Je suis prise d’un vertige. A qui s’adressent mes mots, mon repentir ? Si je vais plus avant dans ma confession, j’accable Léo. Sans véritables preuves. Je quitte la pénitence pour l’accusation. Ma confession tourne au réquisitoire. Mais s’il a réellement agi ainsi – et  j’en ai la conviction – Dieu le sait et comprend certainement mon sentiment. Que dois-je alors avouer ? Que je ne peux lui pardonner ? Que ma peur et mon horreur me poussent à le vouloir anéanti ?

— Il a agressé des jeunes filles et sans doute des jeunes garçons. Je l’ai vu.

— (Un temps.) Dieu l’ait en sa sainte garde et lui pardonne ! Ce n’est hélas pas à vous ni à moi ma pauvre enfant de juger des crimes de votre mari. Et la justice des hommes est un pâle flambeau face à la lumière solaire de la justice divine.

— Oui, mais…

— Dieu est pardon. Dieu seul sonde les reins et les cœurs. Mais par la bouche de son fils, il nous a dit de « Pardonner à ceux qui nous ont offensés » afin de nous pardonner nos propres offenses. Mon enfant, Dieu est miséricorde et ce flot de miséricorde ne peut pénétrer notre cœur tant que nous n’avons pas pardonné à ceux qui nous ont offensés. Il vous appartient donc de pardonner.

Je retrouve mécaniquement les paroles de contrition :

— Je demande pardon à Dieu pour tous les manques d’Amour que j’ai commis, ceux auxquels je pense et ceux auxquels je ne pense pas.

— Très bien ma fille. Voici une référence de versets de Matthieu que je vous invite à lire. Ce sera là votre pénitence.

Il me glisse un petit papier blanc grossièrement roulé à travers le caillebotis de bois. Je m’en saisis alors qu’il poursuit :

— Que Dieu notre Père vous montre sa miséricorde ; par la mort et la résurrection de son Fils Il a réconcilié le monde avec Lui… (mes pensées flottent, lointaines) …et du Fils et du Saint Esprit, je vous pardonne tous vos péchés.

— Que la passion de Jésus-Christ, notre Seigneur, l’intercession de la Vierge Marie et de tous les saints, tout ce que vous ferez de bon et supporterez de pénible contribuent au pardon de vos péchés, augmente en vous la grâce pour que vous viviez avec Dieu.

— Merci, Seigneur !

— Allez dans la paix du Christ, priez pour moi et accomplissez votre pénitence.

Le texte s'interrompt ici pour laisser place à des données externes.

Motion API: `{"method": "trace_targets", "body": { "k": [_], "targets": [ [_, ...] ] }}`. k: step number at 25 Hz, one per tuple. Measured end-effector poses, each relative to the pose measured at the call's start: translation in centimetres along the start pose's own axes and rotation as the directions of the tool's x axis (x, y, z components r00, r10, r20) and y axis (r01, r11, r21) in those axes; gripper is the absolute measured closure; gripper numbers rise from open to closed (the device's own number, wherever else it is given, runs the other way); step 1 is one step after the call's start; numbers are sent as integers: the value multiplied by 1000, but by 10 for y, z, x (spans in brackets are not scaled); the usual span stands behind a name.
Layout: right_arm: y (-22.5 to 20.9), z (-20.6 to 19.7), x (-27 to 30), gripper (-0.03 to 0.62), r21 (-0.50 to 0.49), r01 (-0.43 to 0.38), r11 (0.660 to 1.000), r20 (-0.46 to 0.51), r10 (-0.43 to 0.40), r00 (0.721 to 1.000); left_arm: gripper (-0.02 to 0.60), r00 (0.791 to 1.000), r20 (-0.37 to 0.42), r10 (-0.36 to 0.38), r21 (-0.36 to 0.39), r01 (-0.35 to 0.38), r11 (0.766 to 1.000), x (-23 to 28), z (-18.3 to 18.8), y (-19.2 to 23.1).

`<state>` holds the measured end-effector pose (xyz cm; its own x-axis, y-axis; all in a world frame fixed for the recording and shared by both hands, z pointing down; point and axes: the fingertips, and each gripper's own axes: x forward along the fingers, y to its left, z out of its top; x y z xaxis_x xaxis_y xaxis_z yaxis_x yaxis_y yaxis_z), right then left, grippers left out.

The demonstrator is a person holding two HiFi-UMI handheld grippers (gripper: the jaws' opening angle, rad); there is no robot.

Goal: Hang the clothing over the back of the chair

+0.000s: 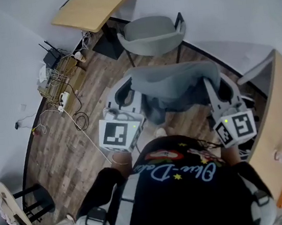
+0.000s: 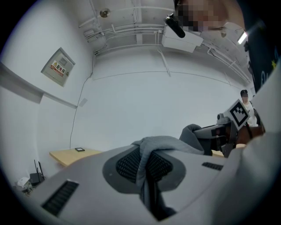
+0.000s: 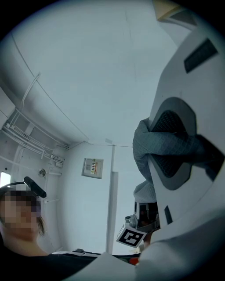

J’exécute un nouveau signe de croix et sort du confessionnal. Le transept est vide. Je rejoins la nef et déambule un moment le long d’un bas-côté. Mon regard balaie sans s’y arrêter les pierres blanches, grossièrement ajustées, les colonnes romanes et les vitraux clairs. Les cloches sonnent bruyamment, remplissant la nef d’ondes sonores presque palpables. L’office de sexte sans doute. Les sœurs ne vont pas tarder à rejoindre l’édifice. Une statue de Saint-Paul attire mon regard. Ou plutôt c’est le sien aveugle et minéral qui m’accroche. Un trouble. Une déchirure, une double perception : plénitude et dégoût. Apaisement et dans le même temps, malaise. Je sens mes doigts, mus par leur volonté propre, faire une petite boule du papier donné par le prêtre. Je devrais me sentir en paix après cette confession, ce pardon qui est la clé de l’amour du Christ, et pourtant je sens au fond de ma poitrine un bouillonnement. Une flamme douloureuse. J’aspire à « aller dans la paix du Christ ». J’aspire au pardon, à l’oubli. Pardon pour mes ennemis. Pardon pour Mons… pour Léonard, mon époux. Oubli pour ses crimes. Oubli. Oubli et pardon. Oubli et pardon, Seigneur ! Mais peut-on oublier et pardonner ? Peut-on pardonner si on a oublié ?


 

Il n’est pas grand mon carreau mais je n’en vois pas le bout ! Couvert par des arceaux de vigne, il est planté de sauge, de romarin, de marjolaine et d’autres herbes aromatiques (leur nom est écrit sur de petits panneaux). Je suis à genoux au milieu des effluves des plantes qui se mêlent à celle de la terre mouillée. Je me traîne dans cette boue collante. Le repas du midi, bien que frugal, me pèse au ventre et me fait faire des petits rots heureusement discrets. J’ai sali mon Levis et mes Gucci  à bandes (je les adore.) Tant pis ! Comme les quatre novices désignées après l’office de sexte par la sœur jardinière (Sœur Églantine, il me semble), je suis chargée de désherber mon carreau. C’est amusant. Je me revois petite fille dans le jardin de Grand-Mè m’inventant des contes de fées au pied des orangers, observant et agaçant à l’occasion fourmis, gendarmes et autres bestioles aux nombreuses pattes. Je ne me souvenais pas que ça faisait aussi mal aux genoux et au dos d’être par terre ! J’avance centimètre par centimètre. C’est fou le nombre de mauvaises herbes qui peuvent pousser sur une surface aussi petite ! Je les extirpe de la terre, parfois au prix d’une lutte terrible, certaines racines plongeant profondément dans la terre. Autour de nous, les sœurs déambulent en silence le long d’allées impeccables, recueillies. Du coin de l’œil, sans interrompre mon ouvrage, je les observe. Elles avancent très lentement, vont et viennent chacune le long de l’allée qu’elles ont choisie. Quelques rares échanges chuchotés, d’apparence anodine, se mêlent aux frôlements du vent léger et des pépiements d’oiseaux. Tout cela m’apaise. J’ai enfin cessé de penser aux trahisons de Léonard. Toute cette saleté me semble loin. J’arrache brin après brin mes peurs et mes colères, au fur et à mesure que j’avance dans ce carré de terre. Au bout de l’allée, une grotte artificielle de la hauteur d’un homme sort de terre, creusée dans un bloc de calcaire jaune. En son sein, la Vierge me sourit avec bonté. Je lui rends son sourire et continue mon ouvrage. « Ma belle ouvrage » disait Grand-Mè.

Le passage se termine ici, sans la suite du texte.